* **Task brief**: List each line of the data that holds the word "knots".

* **Input data**:
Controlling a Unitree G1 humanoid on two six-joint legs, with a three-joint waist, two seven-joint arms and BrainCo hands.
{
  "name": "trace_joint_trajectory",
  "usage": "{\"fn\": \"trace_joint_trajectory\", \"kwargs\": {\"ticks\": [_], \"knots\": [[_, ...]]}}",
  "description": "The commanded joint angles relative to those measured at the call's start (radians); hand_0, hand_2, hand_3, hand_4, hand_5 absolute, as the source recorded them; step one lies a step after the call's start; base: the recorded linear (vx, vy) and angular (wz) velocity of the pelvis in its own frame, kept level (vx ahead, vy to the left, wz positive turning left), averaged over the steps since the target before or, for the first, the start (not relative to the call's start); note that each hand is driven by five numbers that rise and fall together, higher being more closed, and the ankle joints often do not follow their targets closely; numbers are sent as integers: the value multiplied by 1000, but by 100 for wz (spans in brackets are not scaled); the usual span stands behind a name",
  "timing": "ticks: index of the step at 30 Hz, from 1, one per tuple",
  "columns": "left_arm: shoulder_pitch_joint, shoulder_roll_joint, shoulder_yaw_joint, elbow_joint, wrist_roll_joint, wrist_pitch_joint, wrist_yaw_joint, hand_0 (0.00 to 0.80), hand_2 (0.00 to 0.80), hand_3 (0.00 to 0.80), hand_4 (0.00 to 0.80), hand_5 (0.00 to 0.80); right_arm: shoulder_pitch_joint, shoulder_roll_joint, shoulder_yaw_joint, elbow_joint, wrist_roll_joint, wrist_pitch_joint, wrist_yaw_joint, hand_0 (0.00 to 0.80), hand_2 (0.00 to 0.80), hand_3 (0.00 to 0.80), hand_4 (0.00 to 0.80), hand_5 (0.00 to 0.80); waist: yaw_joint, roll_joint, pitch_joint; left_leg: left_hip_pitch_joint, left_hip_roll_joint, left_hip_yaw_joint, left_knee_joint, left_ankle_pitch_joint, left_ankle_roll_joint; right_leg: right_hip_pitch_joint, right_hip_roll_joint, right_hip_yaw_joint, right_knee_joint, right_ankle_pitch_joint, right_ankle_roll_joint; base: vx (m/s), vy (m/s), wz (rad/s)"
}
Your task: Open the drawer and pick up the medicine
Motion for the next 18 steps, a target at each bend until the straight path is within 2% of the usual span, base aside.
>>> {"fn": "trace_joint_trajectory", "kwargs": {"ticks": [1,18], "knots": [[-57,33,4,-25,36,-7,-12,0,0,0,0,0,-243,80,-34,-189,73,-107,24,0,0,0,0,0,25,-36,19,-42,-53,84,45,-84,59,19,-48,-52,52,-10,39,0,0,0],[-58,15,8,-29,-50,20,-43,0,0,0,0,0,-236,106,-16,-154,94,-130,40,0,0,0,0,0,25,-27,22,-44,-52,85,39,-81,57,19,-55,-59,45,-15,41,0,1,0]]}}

* **Finished exercise**:
  "usage": "{\"fn\": \"trace_joint_trajectory\", \"kwargs\": {\"ticks\": [_], \"knots\": [[_, ...]]}}",
>>> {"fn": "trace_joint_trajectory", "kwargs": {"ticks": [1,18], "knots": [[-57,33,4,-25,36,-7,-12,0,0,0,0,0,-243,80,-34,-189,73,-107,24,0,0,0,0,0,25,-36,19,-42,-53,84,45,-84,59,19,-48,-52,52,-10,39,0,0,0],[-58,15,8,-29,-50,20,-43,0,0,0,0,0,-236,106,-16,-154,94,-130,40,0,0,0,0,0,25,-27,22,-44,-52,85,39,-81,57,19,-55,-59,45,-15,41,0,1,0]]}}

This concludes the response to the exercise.